As you know VHDL is a HDL language and HDL languages are executed concurrently. But there is a feature in HDLs that allows you to write your code like
traditional languages(C, Java, ...) and that is "process" keyword in VHDL. Also processes are executed concurrently. In fact compiler counts them as two
separated hardware modules that each one makes some of your outputs.
 


I would NOT compare HDL languages to C, and especially not processes. Inside a process you can assign signals or variables, and each behave differently (which is vary much unlike C). Gettting these mixed up can lead to all sorts of problems.
 
How are multiple processes executed in vhdl.. Deos it happen concurrently..??

In HDL language, if you want to make any logic sequential, you should design it.
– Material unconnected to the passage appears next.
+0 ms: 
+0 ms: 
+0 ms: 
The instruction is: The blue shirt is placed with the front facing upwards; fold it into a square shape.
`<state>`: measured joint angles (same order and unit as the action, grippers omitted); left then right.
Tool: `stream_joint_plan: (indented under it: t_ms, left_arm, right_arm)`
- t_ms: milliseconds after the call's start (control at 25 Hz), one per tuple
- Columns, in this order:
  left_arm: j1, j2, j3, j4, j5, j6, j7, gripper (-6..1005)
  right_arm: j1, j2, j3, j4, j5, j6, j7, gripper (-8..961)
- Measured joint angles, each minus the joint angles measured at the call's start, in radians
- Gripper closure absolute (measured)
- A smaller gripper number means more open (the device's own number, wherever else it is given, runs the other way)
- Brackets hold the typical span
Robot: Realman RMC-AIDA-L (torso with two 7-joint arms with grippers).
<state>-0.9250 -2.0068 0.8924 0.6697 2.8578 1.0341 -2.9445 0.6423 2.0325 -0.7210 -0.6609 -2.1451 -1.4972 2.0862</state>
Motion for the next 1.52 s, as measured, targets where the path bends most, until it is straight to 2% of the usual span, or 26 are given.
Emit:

Assignments are always concurrent. Output appears after some transport delay. You can have n number of process, but all statements inside each process still will execute at the same instant of time. Dont compare it with C, it is way too different.
 
I would NOT compare HDL languages to C, and especially not processes. Inside a process you can assign signals or variables, and each behave differently (which is vary much unlike C). Gettting these mixed up can lead to all sorts of problems.

Dear TrickyDicky,
I surely didn't/don't/wont compare HDL languages and C. I just meant inside processes, instructions are executed sequentially like C.
 

Dear TrickyDicky,
I surely didn't/don't/wont compare HDL languages and C. I just meant inside processes, instructions are executed sequentially like C.

Yes they are, and no they are not.
They will be, but signals will only take the last assignment given to them, ignoring any previous assignments.

It will also be confusing, because of the way signals are updated, so if you did this code:

Code:
signal a : integer := 5;
signal b : integer := 10;

process(clk)
begin
  if rising_edge(clk);
    a <= 0;
    b <= a;
  end if;
end process;
;

First of all, nothing actually until there is a rising edge of the clock. Secondly, on the first clock edge b will be assigned the value 5, not 0, even though the assignment to a was put before B, because of the way signals work. So comparing it to C can cause a misunderstanding.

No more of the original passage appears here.